If a declared Infield Fly is allowed to fall untouched to the ground, and bounces foul before passing first or third base, it is a foul ball. If a declared Infield Fly falls untouched to the ground outside the baseline, and bounces fair before passing first or third base, it is an Infield Fly.
Rule 2.00 (Infield Fly) Comment: On the infield fly rule the umpire is to rule whether the ball could ordinarily have been handled by an infielder not by some arbitrary limitation such as the grass, or the base lines. The umpire must rule also that a ball is an infield fly, even if handled by an outfielder, if, in the umpires judgment, the ball could have been as easily handled by an infielder. The infield fly is in no sense to be considered an appeal play. The umpires judgment must govern, and the decision should be made immediately.

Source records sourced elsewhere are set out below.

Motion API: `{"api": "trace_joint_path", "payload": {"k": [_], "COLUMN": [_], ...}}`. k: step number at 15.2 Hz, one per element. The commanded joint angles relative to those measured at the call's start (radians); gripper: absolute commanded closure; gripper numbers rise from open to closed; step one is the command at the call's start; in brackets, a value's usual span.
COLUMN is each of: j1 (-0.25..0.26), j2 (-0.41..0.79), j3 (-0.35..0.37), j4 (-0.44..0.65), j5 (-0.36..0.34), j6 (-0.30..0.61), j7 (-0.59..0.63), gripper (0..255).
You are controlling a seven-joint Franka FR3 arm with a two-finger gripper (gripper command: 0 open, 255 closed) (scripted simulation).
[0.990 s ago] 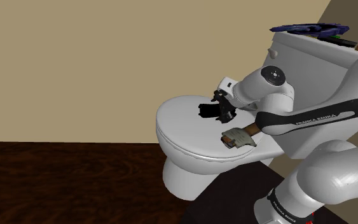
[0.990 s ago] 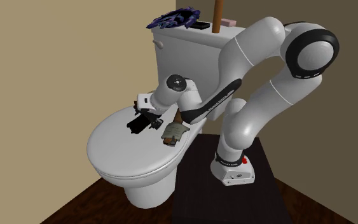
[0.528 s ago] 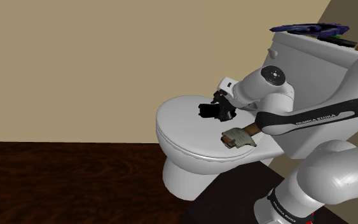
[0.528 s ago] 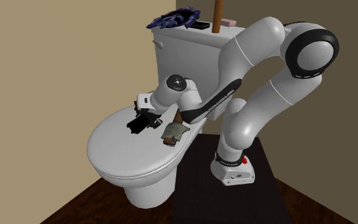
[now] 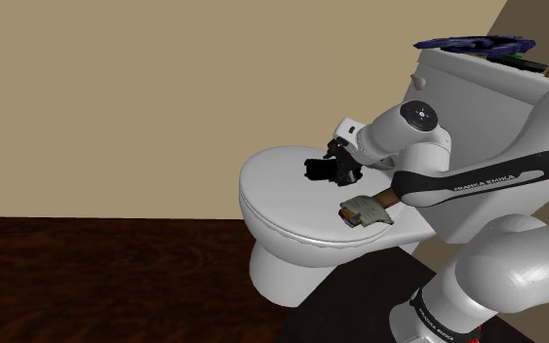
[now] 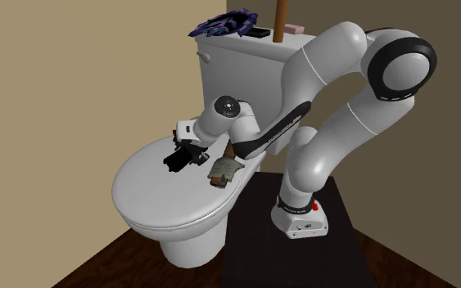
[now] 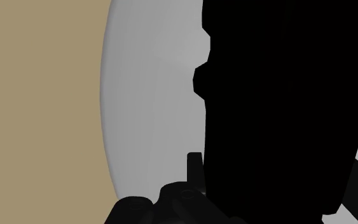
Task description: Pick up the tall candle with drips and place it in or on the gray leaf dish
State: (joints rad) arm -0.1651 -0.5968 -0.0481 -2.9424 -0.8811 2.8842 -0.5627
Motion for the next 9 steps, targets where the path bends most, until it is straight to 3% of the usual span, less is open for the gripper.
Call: {"api": "trace_joint_path", "payload": {"k": [1,9], "j1": [0.02,0.134], "j2": [-0.015,-0.123], "j3": [-0.013,-0.076], "j4": [0.003,0.043], "j5": [0.02,0.143], "j6": [-0.021,-0.18], "j7": [-0.02,-0.141], "gripper": [255,255]}}
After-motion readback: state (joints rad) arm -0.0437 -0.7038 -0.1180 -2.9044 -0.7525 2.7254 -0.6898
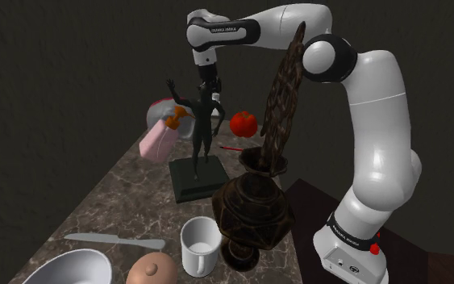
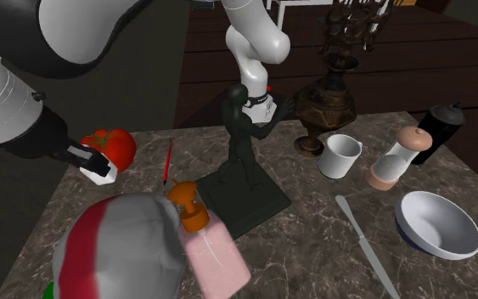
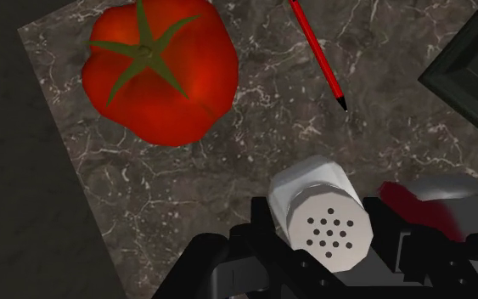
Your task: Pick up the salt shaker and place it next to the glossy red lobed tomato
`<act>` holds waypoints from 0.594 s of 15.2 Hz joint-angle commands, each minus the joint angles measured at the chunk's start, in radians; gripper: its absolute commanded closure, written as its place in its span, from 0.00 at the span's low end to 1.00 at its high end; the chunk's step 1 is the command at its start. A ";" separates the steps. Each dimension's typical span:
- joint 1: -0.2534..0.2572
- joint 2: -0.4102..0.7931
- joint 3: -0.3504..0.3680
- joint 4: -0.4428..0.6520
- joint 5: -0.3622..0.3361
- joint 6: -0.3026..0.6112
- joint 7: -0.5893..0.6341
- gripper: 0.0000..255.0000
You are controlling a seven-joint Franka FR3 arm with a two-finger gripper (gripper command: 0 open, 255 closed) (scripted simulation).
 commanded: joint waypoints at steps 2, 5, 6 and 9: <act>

When an infield fly rule is called, runners may advance at their own risk. If on an infield fly rule, the infielder intentionally drops a fair ball, the ball remains in play despite the provisions of Rule 6.05 (L). The infield fly rule takes precedence.”
I’m certainly not a baseball guru, or even a baseball geek, but from my reading of the rule and the play, it seems to me the rule was misapplied, the runners didn’t benefit and the reason the ball was not caught was apparently there was a misunderstanding between the two players as to whose ball it was. There is no way of knowing if this affected the outcome of the game, the Cardinals were up by three and would probably have won anyway. All this has really done is just create controversy and shown how classy Braves fans really are.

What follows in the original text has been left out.